Proverbs 22:7: "The rich rule over the poor, and the borrower is servant to the lender."
Inflation is the natural enemy of cash. Hyperinflation is a nuclear strike on your bank account; though it is unlikely to happen, those long on cash ought to be wary. In any case, it will be a necessary concept when it comes to discussing the middle ground.
If as Mises says, at the end of a credit bubble, policy makers must choose either deflation or hyperinflation, the latter would be hitting the reset button on the economy. The system would have to start again from scratch by recreating a money supply that has value. All existing debt is effectively erased by hyperinflation. So… who wouldn't want to hit the reset button on the economy?
Those who benefit from the “reset button” would be people heavily in debt, like with large monthly mortgage payments. The government is heavily in debt too, so does it want to hyperinflate? No. The “government” is not a thinking entity with no motivation of its own and so does not care or is even cognizant of the amount of debt it owes. Rather, the “government” is a system of many politicians that decide on laws and how tax dollars are spent. So would the body of politicians want to hit the reset button on the economy ever?

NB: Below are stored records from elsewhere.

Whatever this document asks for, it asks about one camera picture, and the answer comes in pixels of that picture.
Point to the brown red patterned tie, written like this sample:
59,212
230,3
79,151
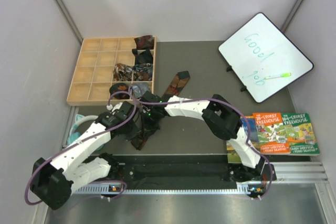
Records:
176,86

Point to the green 104-storey treehouse book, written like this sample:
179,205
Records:
299,134

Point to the rolled grey blue tie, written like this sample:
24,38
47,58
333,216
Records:
139,89

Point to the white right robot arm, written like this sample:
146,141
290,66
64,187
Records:
220,117

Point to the rolled black navy tie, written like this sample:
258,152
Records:
143,57

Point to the rolled dark red tie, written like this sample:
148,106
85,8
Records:
145,42

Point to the dark grey table mat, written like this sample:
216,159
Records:
209,76

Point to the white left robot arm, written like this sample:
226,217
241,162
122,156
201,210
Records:
55,179

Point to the wooden compartment tray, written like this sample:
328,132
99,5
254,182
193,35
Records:
95,72

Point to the orange 78-storey treehouse book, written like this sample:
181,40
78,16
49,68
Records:
271,133

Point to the rolled black orange-leaf tie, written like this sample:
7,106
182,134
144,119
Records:
119,87

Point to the green marker pen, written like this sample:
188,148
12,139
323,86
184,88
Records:
283,75

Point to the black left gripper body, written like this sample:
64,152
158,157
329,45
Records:
130,130

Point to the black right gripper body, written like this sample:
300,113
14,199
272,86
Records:
150,121

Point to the rolled blue patterned tie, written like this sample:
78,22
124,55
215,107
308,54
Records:
143,72

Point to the white dry-erase board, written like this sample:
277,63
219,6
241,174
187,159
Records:
259,49

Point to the teal cat-ear headphones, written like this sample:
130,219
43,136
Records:
79,120

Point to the rolled multicolour floral tie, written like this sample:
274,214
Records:
122,72

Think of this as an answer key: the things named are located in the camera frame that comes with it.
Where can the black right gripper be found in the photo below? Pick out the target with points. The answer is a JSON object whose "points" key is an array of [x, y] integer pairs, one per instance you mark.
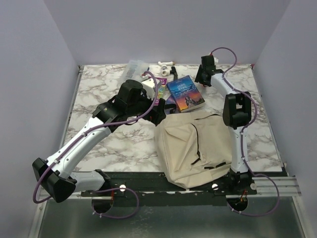
{"points": [[198, 78]]}

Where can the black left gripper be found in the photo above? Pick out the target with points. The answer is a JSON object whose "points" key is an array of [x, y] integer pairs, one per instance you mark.
{"points": [[156, 116]]}

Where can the beige canvas student backpack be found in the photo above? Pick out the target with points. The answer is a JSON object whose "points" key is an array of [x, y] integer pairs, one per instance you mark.
{"points": [[193, 148]]}

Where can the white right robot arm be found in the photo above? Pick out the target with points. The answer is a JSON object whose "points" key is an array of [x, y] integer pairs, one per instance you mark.
{"points": [[237, 114]]}

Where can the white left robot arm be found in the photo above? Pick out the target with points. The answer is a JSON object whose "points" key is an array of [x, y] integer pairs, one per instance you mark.
{"points": [[135, 100]]}

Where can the Jane Eyre book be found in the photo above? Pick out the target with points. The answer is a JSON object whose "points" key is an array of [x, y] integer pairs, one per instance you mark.
{"points": [[185, 94]]}

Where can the purple treehouse book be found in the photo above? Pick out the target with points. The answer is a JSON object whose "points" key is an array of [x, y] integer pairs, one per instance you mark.
{"points": [[161, 90]]}

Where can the white pipe fitting toy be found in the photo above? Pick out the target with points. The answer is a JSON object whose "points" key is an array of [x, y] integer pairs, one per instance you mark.
{"points": [[165, 67]]}

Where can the clear plastic organizer box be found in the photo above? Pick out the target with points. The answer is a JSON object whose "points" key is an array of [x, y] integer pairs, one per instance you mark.
{"points": [[134, 70]]}

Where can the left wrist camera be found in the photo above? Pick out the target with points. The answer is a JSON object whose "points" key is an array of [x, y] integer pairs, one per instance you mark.
{"points": [[149, 86]]}

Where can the aluminium rail frame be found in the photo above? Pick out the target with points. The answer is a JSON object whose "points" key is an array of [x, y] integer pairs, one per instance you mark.
{"points": [[287, 187]]}

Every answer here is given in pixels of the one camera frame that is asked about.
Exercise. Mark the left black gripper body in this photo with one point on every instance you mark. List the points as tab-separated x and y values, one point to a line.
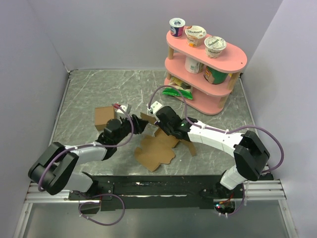
126	126

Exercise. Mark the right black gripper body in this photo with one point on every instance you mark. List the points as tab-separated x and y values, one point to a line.
166	128

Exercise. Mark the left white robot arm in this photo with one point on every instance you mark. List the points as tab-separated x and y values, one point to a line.
54	170

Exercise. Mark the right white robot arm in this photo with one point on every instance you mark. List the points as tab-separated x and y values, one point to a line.
247	149

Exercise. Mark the small folded cardboard box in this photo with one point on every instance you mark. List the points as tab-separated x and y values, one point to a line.
102	116

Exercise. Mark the green snack bag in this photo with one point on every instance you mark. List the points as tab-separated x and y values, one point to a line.
179	88

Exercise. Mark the white container middle shelf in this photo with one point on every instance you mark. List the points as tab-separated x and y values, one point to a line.
193	66

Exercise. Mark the pink three-tier shelf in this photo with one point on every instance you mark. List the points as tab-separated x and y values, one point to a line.
212	86

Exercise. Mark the green can middle shelf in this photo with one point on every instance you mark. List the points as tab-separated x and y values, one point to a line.
213	76

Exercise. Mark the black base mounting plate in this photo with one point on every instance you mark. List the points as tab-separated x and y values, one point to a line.
148	192

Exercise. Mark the Chobani white yogurt cup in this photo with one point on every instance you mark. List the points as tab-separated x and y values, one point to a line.
214	45

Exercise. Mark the Chobani peach yogurt cup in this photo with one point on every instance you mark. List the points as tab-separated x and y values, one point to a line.
195	35

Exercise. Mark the white blue yogurt cup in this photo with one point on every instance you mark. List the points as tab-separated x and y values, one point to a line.
176	27

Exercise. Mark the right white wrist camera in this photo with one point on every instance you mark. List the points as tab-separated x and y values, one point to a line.
153	108

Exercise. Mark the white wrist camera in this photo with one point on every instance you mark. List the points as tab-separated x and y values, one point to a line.
153	108
120	110

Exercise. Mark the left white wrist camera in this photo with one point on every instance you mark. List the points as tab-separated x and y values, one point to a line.
120	110

One cannot speak for all politicians, and every politician has complex motives that drive him or her. They need to keep their electorate pleased, as well as keeping their contributors happy. That is just the reality of politics, the game that every one must play. Thus, we live in a mixed democracy/plutocracy (each at odds with the other), where the wealthy and powerful have a disproportionately greater say over political affairs than the common voting citizen.
Say 51% of the electorate has a toxic mortgage, and want to pay it off easily with hyperinflated currency and hold title to their house almost free. Does that mean the government will start printing away since it benefits a democratic majority? Probably not.
In terms of whom our financial regulators see fit to benefit, not everyone is created equal. In a recent example, we see the Fed has overstepped its authority to bail out Bear Stearns bond holders. Conversely, we see no concern they have for Bear Stearns share holders whose stock values plummeted from about $30 to $2 as a result of Fed action (it settled at $10). In essence, we have an example of the Fed using its regulatory power to benefit debt (bond) holders over asset (stock) holders. The key for us outsiders is to guess who or what it is the Fed will be treating preferentially with their regulatory measures, and invest accordingly.
But say the reset button is hit. Say the Fed rev’s up the printing presses full power. Treasuries are zero’d out. Mortgages are zero’d out. Superbowl bets that haven’t been paid up yet—those are zero’d out. Those who owed more money than they possess are happy—they are now richer, having no money, rather than debt. Those who have lent out money would be displeased, since they have lost what was owed to them. For every dollar borrowed—by government, businesses, or individuals—there is a bond holder somewhere expecting to be paid back.
Now, of the two, of borrowers or lenders, who would it be that contributes to politicians campaigns? Who would have the most say over the direction regulators take?